Am Donnerstagvormittag wurde eine 96-jährige Rentnerin Opfer eines Trickdiebstahls.

Eine ungefähr 40 Jahre alte, vollschlanke unbekannte Frau klingelte an der Wohnungstür der schwerhörigen alten Dame. Mittels Handzeichen machte die Unbekannte, die eine dunkle Jacke trug und schwarze zusammengesteckte Haare hatte, klar, dass sie einen Zettel für einen Nachbarn schreiben wollte. Hierfür bugsierte sie die Rentnerin in die Küche und schloss die Küchentür.

Als der 96-Jährigen dies unheimlich vorkam, gelang es der Unbekannten zunächst, das Öffnen der Tür hinauszuzögern. Nachdem die Tür wieder geöffnet war, verschwand die Verdächtige in unbekannte Richtung.

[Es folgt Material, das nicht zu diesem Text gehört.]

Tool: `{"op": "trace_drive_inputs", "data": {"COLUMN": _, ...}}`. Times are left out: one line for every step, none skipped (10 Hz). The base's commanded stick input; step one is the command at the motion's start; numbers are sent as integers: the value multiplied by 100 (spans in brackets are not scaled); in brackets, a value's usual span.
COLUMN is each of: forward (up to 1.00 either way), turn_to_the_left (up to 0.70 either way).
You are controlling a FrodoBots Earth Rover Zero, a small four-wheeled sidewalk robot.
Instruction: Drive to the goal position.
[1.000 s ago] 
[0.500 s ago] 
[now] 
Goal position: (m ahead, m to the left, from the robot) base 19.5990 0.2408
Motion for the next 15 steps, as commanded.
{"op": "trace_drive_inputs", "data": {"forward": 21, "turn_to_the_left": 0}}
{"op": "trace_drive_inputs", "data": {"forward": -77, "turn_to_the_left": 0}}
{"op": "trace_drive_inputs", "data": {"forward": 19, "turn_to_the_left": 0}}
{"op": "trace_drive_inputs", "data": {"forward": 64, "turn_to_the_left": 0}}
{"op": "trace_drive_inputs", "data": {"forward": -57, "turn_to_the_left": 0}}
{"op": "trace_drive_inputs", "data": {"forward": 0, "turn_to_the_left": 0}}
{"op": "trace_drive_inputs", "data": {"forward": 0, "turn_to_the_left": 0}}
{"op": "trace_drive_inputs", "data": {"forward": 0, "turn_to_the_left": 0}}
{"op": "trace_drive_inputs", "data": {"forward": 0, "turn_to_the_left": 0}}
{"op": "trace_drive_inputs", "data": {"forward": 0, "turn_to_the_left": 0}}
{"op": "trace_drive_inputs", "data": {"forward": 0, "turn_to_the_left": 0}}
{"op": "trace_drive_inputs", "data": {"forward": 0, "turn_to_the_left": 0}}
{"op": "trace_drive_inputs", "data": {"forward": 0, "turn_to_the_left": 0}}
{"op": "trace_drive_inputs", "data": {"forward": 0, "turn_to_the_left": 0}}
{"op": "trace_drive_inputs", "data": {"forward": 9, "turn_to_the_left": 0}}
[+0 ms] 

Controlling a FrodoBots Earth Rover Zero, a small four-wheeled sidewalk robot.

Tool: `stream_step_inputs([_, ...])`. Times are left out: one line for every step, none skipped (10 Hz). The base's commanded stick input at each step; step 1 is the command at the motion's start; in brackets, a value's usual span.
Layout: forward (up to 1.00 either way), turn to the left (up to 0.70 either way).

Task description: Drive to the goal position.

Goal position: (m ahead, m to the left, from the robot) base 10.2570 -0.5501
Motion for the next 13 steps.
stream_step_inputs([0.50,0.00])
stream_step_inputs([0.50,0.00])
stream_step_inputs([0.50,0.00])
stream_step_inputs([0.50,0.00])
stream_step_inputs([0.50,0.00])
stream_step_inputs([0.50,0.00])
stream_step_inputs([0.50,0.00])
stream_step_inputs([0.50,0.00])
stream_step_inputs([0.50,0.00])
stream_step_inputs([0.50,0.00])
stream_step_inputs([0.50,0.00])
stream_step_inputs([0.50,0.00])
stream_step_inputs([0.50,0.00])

Kurz darauf stellte die alte Dame das Fehlen von diversem Schmuck fest. Offensichtlich glückte es einer weiteren unbekannten Person unbemerkt in die Wohnung zu gelangen und nach Wertgegenständen zu suchen. Der Schaden beläuft sich auf mehrere hundert Euro.

Tipps zu diesem Thema

  • Lassen Sie keine Fremden in die Wohnung!
  • Sehen Sie sich Besucher vor dem Öffnen durch den Türspion oder mit einem Blick aus dem Fenster an und machen Sie von Ihrer Türsprechanlage Gebrauch.
  • Öffnen Sie die Wohnungstür niemals sofort – legen Sie immer Sperrbügel oder Sicherheitskette an.
  • Ziehen Sie telefonisch eine Nachbarin oder einen Nachbarn hinzu,wenn unbekannte Besucher vor der Tür stehen, oder bestellen Sie die Besucher zu einem späteren Termin, wenn eine Vertrauensperson anwesend ist.
  • Überlegen Sie bei angeblicher hilfebedürftiger Lage von Fremden an der Tür (Beispiel: Bitte um Schreibzeug oder um ein Glas Wasser): Woher sollte der Nachbar die Besucher wirklich kennen? Warum wenden sich die Besucher im Notfall nicht an eine Apotheke, eine Gaststätte oder ein Geschäft, sondern an eine (abgelegene) Privatwohnung?
  • Machen Sie bei hilfebedürftiger Lage von Fremden an der Tür das Angebot, selbst nach Hilfe zu telefonieren oder das Gewünschte (Schreibzeug, Glas Wasser etc.) hinauszureichen, und halten Sie dabei die Tür gesperrt.
  • Fordern Sie von Amtspersonen immer den Dienstausweis und prüfen Sie ihn sorgfältig (nach Druck, Foto und Stempel). Sorgen Sie dazu für gute Beleuchtung und benutzen Sie, wenn nötig, eine Sehhilfe.
  • Rufen Sie beim geringsten Zweifel bei der Behörde an. Suchen Sie dazu die Telefonnummer selbst heraus und ziehen Sie telefonisch eine Nachbarin oder einen Nachbarn hinzu.
  • Lassen Sie Handwerker nur dann herein, wenn Sie sie selbst bestellt haben oder wenn sie von der Hausverwaltung angekündigt worden sind.
  • Nehmen Sie nichts für Nachbarn ohne deren Ankündigung oder Auftrag entgegen.
  • Wehren Sie sich gegen zudringliche Besucher notfalls auch energisch. Sprechen Sie sie laut an und rufen Sie um Hilfe.
  • Pflegen Sie Kontakt zu älteren Mitbewohnerinnen und Mitbewohnern. Machen Sie ihnen das Angebot, bei fremden Besuchern an der Wohnungstür zur Sicherheit hinzuzukommen, und übergeben Sie für solche Fälle die eigene Telefonnummer.